• it wasn't in the underlying mechanism that creates the floating point equivalent

    Correct, yes.

    Was it a number typo (then) or was there a particular reason that value was chosen?

    I believe at the time it was a badly thought out attempt to ensure that digits further down the number didn't cause rounding - for example 0.5549 -> 0.56. Of course because it works in at least 90% of cases it wasn't immediately apparent that there was an issue.

    how that online calculator provides a slightly different higher mantissa value that does either the near matching Browser or Espruino tests.

    https://www.exploringbinary.com/floatingĀ­-point-converter/ says:

    It is implemented with arbitrary-precision arithmetic, so its conversions are correctly rounded

    I'm not entirely sure on what it means there but on Espruino the stringToFloatWithRadix function uses repeated multiply and add with floats to convert the number, and multiply/divide by 10 is a particularly bad thing to do for accuracy.

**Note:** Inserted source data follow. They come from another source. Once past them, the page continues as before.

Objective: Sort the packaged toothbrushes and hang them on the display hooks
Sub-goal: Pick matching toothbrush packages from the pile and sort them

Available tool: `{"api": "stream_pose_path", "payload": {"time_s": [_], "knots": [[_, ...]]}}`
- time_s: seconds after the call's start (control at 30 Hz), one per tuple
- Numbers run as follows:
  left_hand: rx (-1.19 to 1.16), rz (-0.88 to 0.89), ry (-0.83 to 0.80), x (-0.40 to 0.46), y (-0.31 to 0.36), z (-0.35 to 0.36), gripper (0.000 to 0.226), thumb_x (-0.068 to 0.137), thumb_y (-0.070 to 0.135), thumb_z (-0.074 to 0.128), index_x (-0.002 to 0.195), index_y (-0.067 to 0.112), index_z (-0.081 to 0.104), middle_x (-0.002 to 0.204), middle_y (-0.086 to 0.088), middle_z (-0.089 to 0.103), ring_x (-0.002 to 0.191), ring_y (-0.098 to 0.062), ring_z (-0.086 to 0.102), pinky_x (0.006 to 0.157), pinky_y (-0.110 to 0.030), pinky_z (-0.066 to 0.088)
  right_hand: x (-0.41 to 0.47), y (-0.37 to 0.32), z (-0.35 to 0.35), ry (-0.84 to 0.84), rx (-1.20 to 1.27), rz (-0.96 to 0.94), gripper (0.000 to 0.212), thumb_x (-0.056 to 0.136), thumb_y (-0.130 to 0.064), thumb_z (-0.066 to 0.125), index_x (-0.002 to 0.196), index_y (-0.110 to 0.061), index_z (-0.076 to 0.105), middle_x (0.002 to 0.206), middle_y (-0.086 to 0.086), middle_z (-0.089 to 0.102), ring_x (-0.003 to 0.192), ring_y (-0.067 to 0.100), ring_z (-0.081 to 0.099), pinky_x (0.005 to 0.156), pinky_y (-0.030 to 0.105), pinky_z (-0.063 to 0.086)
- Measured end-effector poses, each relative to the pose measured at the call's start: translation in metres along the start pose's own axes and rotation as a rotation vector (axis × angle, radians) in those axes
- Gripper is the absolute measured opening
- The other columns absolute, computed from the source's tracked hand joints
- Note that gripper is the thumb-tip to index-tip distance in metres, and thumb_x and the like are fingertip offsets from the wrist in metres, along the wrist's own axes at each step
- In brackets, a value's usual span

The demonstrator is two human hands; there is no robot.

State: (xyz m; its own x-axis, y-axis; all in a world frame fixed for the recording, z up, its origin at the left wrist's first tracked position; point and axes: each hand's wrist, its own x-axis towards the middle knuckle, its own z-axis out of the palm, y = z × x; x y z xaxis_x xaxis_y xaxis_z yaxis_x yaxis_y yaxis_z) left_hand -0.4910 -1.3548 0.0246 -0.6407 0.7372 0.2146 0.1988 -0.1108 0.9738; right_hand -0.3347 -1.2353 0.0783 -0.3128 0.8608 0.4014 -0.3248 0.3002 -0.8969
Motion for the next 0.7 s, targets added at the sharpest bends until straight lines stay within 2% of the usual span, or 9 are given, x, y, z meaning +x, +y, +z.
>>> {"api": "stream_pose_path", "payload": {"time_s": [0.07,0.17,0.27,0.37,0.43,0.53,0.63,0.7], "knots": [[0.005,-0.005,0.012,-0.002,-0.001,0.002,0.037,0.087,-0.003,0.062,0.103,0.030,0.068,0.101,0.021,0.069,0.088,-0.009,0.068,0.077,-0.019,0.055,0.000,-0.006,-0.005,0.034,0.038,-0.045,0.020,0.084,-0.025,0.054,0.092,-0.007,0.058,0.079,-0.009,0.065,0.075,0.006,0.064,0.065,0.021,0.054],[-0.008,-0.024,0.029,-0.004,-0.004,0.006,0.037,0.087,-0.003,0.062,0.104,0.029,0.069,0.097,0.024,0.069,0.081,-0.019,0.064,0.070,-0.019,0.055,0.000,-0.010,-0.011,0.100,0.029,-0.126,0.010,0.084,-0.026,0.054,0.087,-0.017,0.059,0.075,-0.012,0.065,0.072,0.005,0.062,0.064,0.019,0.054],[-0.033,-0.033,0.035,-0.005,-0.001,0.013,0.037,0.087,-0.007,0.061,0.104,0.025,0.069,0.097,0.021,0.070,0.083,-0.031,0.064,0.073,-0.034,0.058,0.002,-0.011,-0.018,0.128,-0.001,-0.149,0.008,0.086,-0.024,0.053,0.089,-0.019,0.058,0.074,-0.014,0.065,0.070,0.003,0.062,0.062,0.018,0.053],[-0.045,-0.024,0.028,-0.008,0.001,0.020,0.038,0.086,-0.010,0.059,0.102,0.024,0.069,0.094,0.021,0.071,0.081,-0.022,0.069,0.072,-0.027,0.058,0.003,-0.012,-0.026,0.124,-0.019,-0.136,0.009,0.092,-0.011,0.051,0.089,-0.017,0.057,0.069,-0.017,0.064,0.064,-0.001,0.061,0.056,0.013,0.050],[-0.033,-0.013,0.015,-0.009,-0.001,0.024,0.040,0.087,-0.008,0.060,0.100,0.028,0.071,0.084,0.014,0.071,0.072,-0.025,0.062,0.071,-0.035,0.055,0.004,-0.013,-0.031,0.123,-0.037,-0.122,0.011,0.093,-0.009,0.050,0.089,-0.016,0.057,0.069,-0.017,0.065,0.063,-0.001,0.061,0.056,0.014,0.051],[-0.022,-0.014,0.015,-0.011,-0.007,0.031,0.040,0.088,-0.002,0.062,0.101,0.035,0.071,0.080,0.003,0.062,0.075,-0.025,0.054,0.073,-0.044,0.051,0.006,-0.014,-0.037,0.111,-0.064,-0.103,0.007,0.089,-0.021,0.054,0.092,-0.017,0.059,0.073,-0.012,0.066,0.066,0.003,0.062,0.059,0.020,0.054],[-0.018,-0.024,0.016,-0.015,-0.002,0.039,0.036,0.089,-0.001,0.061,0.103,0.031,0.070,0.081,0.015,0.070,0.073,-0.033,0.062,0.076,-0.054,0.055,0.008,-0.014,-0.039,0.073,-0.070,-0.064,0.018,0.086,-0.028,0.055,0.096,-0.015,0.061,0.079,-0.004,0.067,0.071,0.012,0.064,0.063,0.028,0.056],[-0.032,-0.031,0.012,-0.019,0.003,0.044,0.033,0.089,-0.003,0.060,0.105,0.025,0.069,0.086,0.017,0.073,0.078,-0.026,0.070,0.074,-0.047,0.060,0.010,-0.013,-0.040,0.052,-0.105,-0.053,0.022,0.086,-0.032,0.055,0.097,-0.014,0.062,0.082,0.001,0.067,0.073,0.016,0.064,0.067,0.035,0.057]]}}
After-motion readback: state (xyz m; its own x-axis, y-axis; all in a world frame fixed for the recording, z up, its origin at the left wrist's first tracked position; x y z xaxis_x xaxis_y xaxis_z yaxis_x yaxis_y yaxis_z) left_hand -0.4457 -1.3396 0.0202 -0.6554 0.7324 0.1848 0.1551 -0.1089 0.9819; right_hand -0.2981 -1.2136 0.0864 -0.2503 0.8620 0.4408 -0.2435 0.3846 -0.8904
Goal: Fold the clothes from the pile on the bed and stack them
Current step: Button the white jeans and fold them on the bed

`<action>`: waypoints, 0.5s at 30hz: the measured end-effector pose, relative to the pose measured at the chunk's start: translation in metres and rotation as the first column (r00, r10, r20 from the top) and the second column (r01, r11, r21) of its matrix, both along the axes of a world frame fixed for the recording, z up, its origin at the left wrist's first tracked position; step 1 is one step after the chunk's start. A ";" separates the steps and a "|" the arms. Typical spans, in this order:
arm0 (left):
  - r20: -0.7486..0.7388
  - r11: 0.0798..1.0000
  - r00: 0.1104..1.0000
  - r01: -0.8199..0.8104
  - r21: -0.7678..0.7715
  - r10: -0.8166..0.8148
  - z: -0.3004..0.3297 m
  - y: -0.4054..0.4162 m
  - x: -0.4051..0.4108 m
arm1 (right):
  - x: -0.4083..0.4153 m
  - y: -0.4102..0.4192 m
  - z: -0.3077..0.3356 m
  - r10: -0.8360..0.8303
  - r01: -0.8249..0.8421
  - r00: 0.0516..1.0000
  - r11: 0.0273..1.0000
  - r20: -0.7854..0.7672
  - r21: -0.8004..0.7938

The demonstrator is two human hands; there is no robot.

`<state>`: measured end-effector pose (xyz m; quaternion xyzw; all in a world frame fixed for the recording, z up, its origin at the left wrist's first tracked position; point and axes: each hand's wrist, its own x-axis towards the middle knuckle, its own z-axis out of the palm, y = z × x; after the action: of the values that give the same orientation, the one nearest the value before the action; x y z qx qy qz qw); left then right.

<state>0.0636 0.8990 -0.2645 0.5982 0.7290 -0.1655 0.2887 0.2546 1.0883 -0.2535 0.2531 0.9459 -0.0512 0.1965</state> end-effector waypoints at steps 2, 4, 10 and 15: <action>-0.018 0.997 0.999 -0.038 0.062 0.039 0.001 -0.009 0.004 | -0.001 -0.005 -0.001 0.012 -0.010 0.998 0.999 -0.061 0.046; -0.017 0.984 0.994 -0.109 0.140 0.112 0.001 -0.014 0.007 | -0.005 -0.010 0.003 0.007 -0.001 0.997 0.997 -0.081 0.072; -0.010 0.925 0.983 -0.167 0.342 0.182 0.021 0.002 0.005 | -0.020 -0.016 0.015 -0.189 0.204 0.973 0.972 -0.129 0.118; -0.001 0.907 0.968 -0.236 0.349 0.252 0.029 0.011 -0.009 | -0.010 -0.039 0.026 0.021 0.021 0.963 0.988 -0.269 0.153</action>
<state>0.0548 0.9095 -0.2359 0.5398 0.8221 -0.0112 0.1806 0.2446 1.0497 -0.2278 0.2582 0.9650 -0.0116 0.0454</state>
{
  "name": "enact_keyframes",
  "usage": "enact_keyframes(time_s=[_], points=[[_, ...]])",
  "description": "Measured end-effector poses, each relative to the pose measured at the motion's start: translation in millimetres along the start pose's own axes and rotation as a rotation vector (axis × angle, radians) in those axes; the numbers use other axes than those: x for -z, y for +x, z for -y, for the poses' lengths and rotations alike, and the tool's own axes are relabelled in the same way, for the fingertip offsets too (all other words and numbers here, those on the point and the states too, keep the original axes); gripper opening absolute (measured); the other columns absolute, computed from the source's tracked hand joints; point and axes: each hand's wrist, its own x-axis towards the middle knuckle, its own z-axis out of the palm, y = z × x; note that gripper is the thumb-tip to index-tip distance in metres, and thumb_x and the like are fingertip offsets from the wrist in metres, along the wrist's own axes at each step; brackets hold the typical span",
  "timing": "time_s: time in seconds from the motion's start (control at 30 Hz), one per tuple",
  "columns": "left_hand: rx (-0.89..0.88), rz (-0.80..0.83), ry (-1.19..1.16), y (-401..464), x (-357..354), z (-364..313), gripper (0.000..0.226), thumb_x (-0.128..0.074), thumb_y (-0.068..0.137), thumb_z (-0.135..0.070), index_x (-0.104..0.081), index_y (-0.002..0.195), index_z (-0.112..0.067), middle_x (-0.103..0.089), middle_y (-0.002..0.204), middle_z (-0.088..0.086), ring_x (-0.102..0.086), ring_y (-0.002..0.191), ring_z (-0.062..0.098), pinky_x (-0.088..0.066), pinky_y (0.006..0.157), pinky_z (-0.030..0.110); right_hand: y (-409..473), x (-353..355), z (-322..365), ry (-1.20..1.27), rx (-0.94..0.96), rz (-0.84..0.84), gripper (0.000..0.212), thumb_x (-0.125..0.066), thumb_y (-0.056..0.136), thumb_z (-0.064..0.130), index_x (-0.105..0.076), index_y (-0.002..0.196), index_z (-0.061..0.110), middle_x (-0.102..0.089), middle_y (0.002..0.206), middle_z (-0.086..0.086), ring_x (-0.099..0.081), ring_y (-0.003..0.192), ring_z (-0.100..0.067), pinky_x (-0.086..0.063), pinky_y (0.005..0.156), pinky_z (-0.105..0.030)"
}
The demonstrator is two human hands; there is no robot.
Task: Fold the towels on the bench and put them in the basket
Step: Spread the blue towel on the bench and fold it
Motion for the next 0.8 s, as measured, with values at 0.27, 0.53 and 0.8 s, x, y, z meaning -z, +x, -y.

    The converter could quite happily store the integer and fractional parts as two arbitrarily long integers and then combine them at the end, and that would probably provide a more accurate number in a lot of cases.

    To confirm, to debug this would require the steps Wilberforce and AkosLukacs #6 #7 #8 #9 point out?

    It's worth playing with WSL anyway - it's really simple to compile Espruino in it, and you could then change the Espruino source to output the binary values of the number at each stage of the arithmetic.